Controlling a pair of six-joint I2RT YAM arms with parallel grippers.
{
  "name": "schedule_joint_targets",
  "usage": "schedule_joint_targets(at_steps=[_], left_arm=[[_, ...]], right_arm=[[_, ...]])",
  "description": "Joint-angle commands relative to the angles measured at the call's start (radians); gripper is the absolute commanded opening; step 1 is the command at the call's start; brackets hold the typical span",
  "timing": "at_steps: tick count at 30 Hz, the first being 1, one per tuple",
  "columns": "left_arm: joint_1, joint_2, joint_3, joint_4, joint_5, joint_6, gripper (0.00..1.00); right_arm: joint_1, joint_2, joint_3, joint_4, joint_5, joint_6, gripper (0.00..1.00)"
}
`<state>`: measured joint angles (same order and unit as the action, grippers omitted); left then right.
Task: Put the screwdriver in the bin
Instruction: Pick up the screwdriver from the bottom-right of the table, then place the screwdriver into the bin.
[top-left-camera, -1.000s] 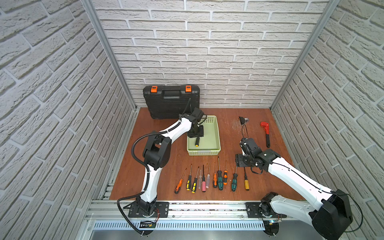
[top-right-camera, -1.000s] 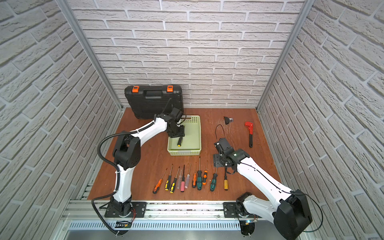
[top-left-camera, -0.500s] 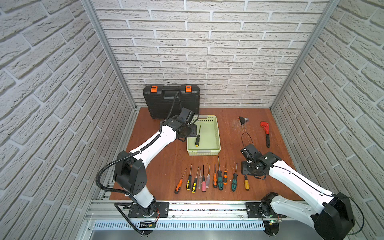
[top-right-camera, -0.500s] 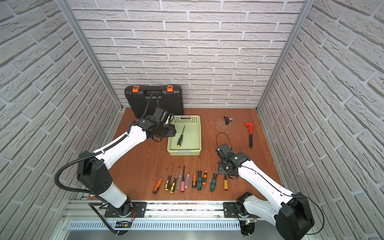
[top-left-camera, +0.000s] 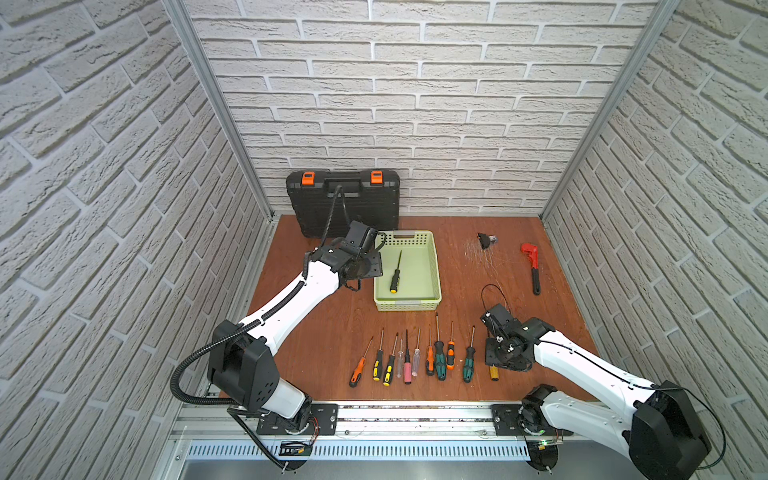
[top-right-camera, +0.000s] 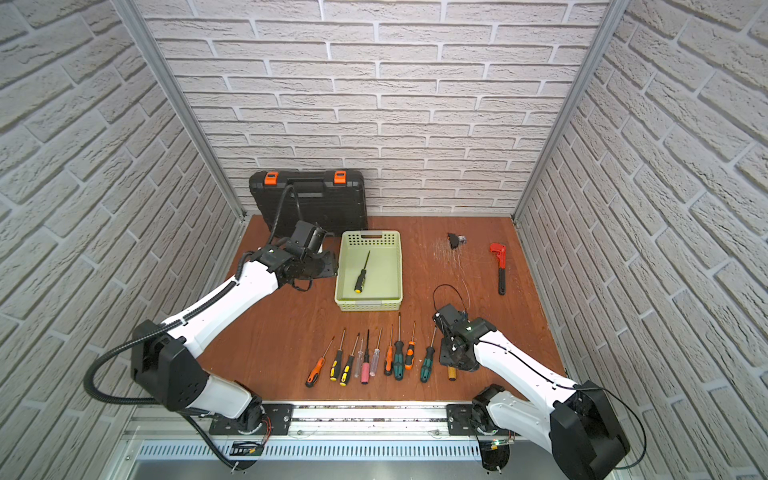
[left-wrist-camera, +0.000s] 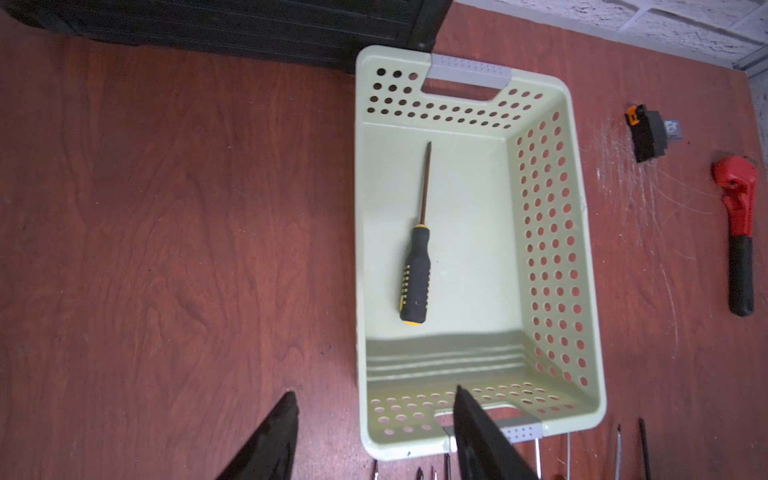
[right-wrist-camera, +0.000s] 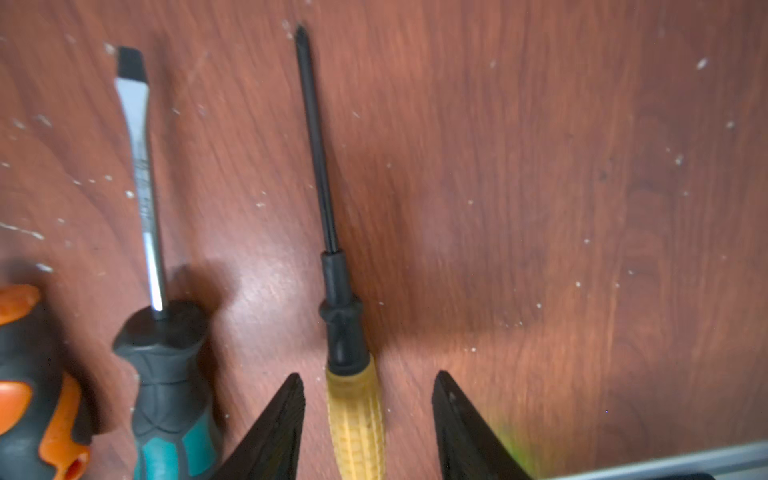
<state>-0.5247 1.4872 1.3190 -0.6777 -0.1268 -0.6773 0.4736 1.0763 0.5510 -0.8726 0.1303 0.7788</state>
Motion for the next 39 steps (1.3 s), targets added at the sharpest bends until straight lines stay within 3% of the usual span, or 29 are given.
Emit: schedule_joint_targets(at_steps=[1,5,12,14,17,20,24,31,35,39], left_arm=[[0.025,-0.043,-0.025,0.009,-0.03,-0.015,0.6],[0.038,-0.059,-0.034,0.004,-0.036,-0.018,0.6],[0.069,-0.114,-0.087,0.02,-0.045,-0.02,0.6],[0.084,-0.127,-0.096,0.02,-0.044,-0.018,0.6],[0.109,-0.143,-0.096,0.011,-0.041,-0.003,0.6],[0.135,-0.159,-0.089,0.004,-0.042,0.015,0.6],[0.156,-0.175,-0.073,-0.015,-0.042,0.028,0.6],[0.165,-0.256,-0.145,-0.063,-0.042,0.009,0.61],[0.169,-0.306,-0.211,-0.083,-0.044,-0.006,0.61],[0.189,-0.351,-0.242,-0.151,-0.057,-0.029,0.61]], right_arm=[[0.007,0.048,0.01,0.049,-0.011,-0.007,0.51],[0.007,0.108,0.026,0.069,-0.036,-0.022,0.5],[0.005,0.171,0.04,0.09,-0.084,-0.026,0.38],[0.005,0.178,0.043,0.093,-0.086,-0.026,0.32],[0.005,0.181,0.046,0.084,-0.072,-0.019,0.13],[0.005,0.167,0.05,0.068,-0.054,-0.005,0.06],[0.005,0.101,0.107,-0.016,-0.008,-0.013,0.06],[-0.03,-0.017,0.369,-0.086,-0.047,-0.057,0.06],[-0.043,0.16,0.641,-0.124,-0.115,-0.166,0.06],[-0.049,0.354,0.882,-0.054,-0.334,-0.246,0.06]])
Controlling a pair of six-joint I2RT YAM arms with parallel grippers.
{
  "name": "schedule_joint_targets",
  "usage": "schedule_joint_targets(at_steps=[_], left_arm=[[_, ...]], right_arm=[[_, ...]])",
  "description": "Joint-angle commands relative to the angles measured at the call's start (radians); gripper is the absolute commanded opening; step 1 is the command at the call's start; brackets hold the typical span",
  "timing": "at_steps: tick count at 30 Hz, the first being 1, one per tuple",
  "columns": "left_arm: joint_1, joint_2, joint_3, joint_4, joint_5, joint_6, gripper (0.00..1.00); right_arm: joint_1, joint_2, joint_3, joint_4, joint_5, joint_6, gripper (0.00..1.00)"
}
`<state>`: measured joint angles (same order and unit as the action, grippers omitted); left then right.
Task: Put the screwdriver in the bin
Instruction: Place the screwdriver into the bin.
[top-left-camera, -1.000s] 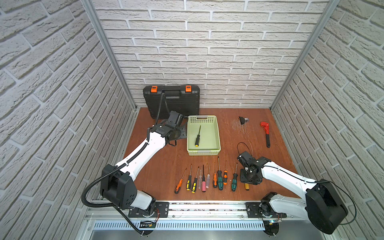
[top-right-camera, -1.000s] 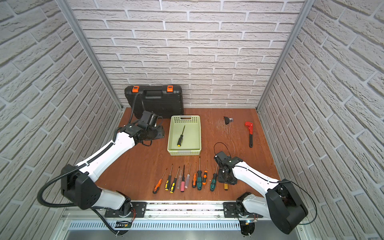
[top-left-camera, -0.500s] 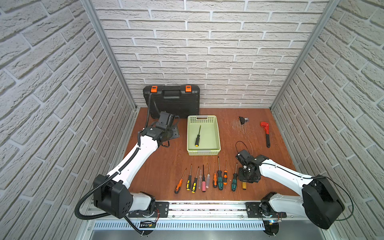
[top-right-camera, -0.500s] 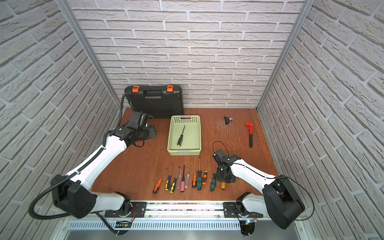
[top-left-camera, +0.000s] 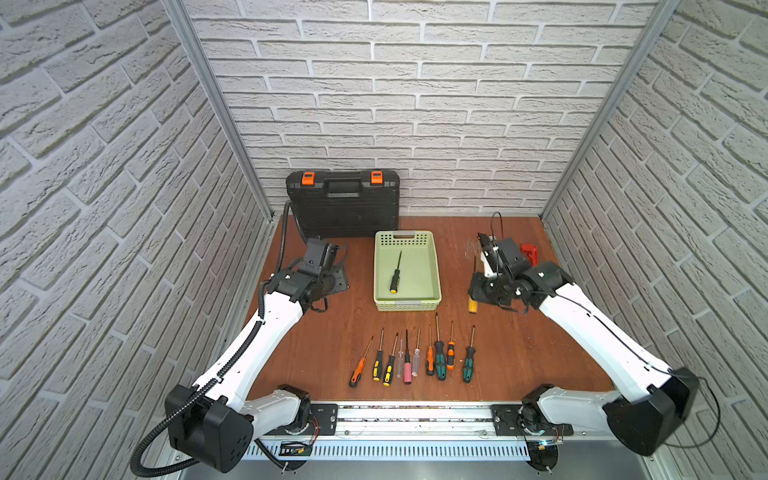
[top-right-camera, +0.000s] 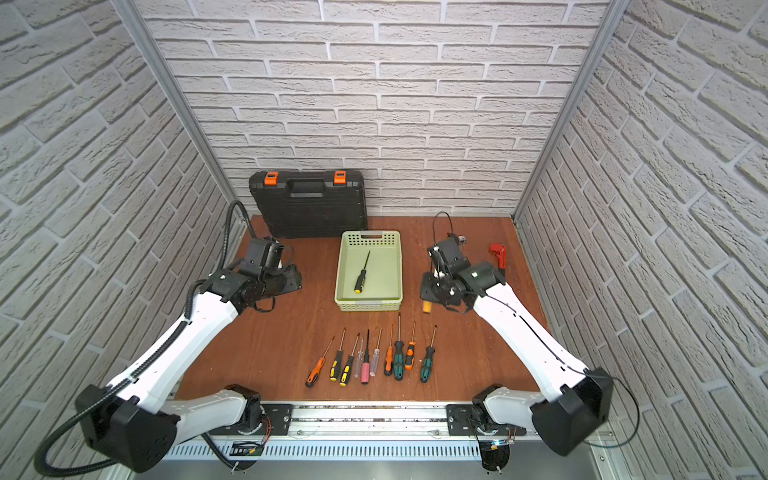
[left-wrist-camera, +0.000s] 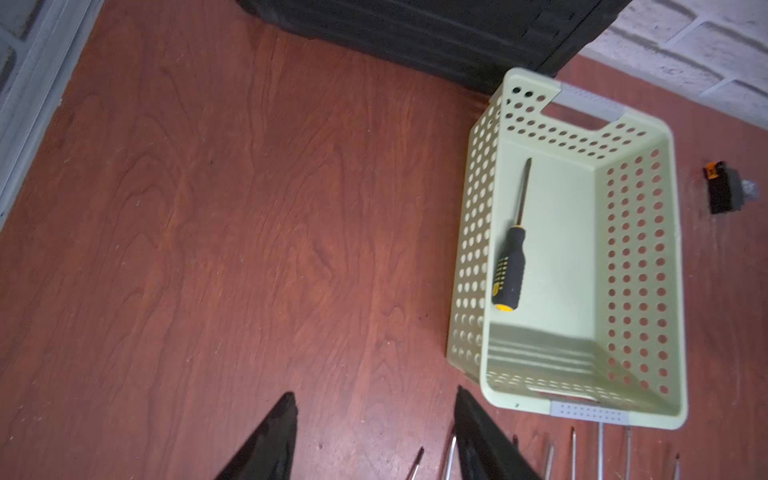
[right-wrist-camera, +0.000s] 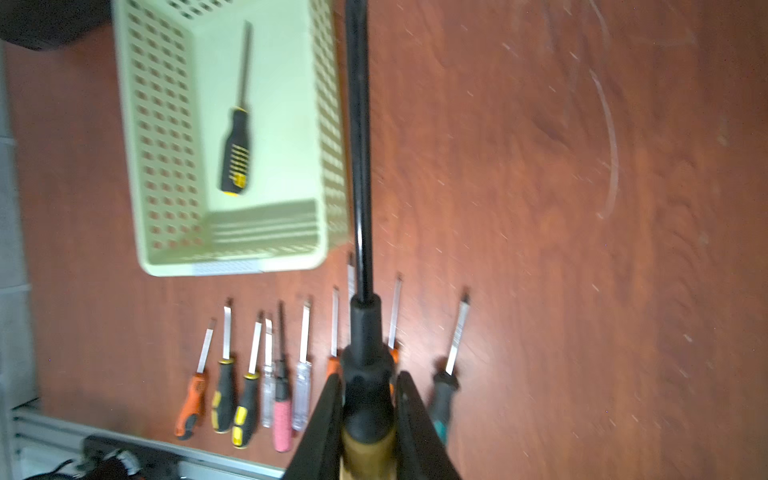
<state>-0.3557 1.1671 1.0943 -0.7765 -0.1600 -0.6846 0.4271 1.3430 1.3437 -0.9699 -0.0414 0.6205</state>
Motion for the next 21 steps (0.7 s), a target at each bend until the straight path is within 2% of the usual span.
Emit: schedule_joint_targets(at_steps=[1,7,11,18,21], left_arm=[[0.025,-0.041,-0.016,-0.067,-0.021,-0.018,0.61],[0.026,-0.143,-0.071,-0.1,-0.028,-0.044,0.61],[0.03,-0.211,-0.118,-0.113,-0.041,-0.06,0.63],[0.039,-0.213,-0.12,-0.103,-0.048,-0.03,0.65],[0.039,-0.202,-0.136,-0.076,-0.018,-0.029,0.64]], right_arm=[[-0.002,0.137,0.137,0.067,-0.204,-0.096,0.06],[-0.001,0.427,0.367,0.074,-0.311,-0.167,0.05],[0.021,0.528,0.471,0.045,-0.236,-0.213,0.05],[0.033,0.682,0.469,0.116,-0.252,-0.164,0.06],[0.038,0.747,0.501,0.14,-0.248,-0.139,0.06]])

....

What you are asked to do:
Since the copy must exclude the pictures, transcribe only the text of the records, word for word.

Your solution:
Controlling a pair of six-joint I2RT YAM arms with parallel grippers.
{
  "name": "schedule_joint_targets",
  "usage": "schedule_joint_targets(at_steps=[_], left_arm=[[_, ...]], right_arm=[[_, ...]])",
  "description": "Joint-angle commands relative to the angles measured at the call's start (radians); gripper is the absolute commanded opening; step 1 is the command at the call's start; brackets hold the typical span",
  "timing": "at_steps: tick count at 30 Hz, the first being 1, one per tuple",
  "columns": "left_arm: joint_1, joint_2, joint_3, joint_4, joint_5, joint_6, gripper (0.00..1.00); right_arm: joint_1, joint_2, joint_3, joint_4, joint_5, joint_6, gripper (0.00..1.00)"
}
`<state>`: measured joint angles (same order and unit as the action, grippers omitted); left then right.
Task: Put the screwdriver in the bin
Instruction: Pick up the screwdriver from the bottom-right of the table, then place the screwdriver into the bin.
[top-left-camera, -1.000s] 
[top-right-camera, -1.000s] 
[top-left-camera, -0.500s] 
[top-right-camera, -0.500s] 
[top-left-camera, +0.000s] 
[top-right-camera, +0.000s] 
[left-wrist-camera, +0.000s] 
[right-wrist-camera, +0.000s] 
<state>-0.5247 1.4872 1.3190 -0.6777 -0.1268 -0.6773 0.4736 1.0763 0.5510 -0.8726 0.1303 0.7788</state>
Motion for the next 39 steps (1.3 s), targets added at the sharpest bends until straight lines stay within 3% of the usual span, or 29 are given.
Emit: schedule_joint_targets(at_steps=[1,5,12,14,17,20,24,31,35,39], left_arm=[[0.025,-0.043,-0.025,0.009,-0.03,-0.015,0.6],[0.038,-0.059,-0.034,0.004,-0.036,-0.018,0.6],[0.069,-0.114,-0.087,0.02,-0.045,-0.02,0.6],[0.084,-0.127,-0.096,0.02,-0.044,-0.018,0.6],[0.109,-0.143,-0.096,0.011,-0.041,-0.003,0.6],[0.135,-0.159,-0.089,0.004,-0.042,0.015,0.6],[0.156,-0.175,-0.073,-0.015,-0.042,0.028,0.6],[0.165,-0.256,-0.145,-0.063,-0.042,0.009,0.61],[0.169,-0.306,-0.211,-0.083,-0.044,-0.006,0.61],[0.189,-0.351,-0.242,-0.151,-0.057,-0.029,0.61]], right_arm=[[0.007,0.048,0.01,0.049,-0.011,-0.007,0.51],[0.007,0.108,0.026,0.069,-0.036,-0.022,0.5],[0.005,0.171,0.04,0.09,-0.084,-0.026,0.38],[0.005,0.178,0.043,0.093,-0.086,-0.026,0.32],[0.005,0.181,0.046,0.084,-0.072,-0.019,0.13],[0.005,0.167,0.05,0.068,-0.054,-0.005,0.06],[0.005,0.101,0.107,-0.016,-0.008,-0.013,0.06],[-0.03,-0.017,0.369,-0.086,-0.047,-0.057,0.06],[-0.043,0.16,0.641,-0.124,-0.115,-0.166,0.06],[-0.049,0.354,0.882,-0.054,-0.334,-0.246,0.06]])
Controlling a pair of six-joint I2RT YAM arms with parallel grippers.
{
  "name": "schedule_joint_targets",
  "usage": "schedule_joint_targets(at_steps=[_], left_arm=[[_, ...]], right_arm=[[_, ...]])",
  "description": "Joint-angle commands relative to the angles measured at the call's start (radians); gripper is the absolute commanded opening; step 1 is the command at the call's start; brackets hold the typical span",
  "timing": "at_steps: tick count at 30 Hz, the first being 1, one per tuple",
  "columns": "left_arm: joint_1, joint_2, joint_3, joint_4, joint_5, joint_6, gripper (0.00..1.00); right_arm: joint_1, joint_2, joint_3, joint_4, joint_5, joint_6, gripper (0.00..1.00)"
}
`<state>`: measured joint angles (same order and unit as the action, grippers omitted); left then right.
Task: Put the screwdriver in the bin
Instruction: Place the screwdriver into the bin.
[top-left-camera, -1.000s] 
[top-right-camera, -1.000s] 
[top-left-camera, -0.500s] 
[top-right-camera, -0.500s] 
[top-left-camera, +0.000s] 
[top-right-camera, +0.000s] 
[left-wrist-camera, +0.000s] 
[right-wrist-camera, +0.000s] 
<state>-0.3557 1.1671 1.0943 -0.7765 -0.1600 -0.6846 0.4271 1.3430 1.3437 -0.9699 -0.0414 0.6205</state>
Motion for the next 21 steps (0.7 s), a target at each bend until the straight path is within 2% of the usual span.
Emit: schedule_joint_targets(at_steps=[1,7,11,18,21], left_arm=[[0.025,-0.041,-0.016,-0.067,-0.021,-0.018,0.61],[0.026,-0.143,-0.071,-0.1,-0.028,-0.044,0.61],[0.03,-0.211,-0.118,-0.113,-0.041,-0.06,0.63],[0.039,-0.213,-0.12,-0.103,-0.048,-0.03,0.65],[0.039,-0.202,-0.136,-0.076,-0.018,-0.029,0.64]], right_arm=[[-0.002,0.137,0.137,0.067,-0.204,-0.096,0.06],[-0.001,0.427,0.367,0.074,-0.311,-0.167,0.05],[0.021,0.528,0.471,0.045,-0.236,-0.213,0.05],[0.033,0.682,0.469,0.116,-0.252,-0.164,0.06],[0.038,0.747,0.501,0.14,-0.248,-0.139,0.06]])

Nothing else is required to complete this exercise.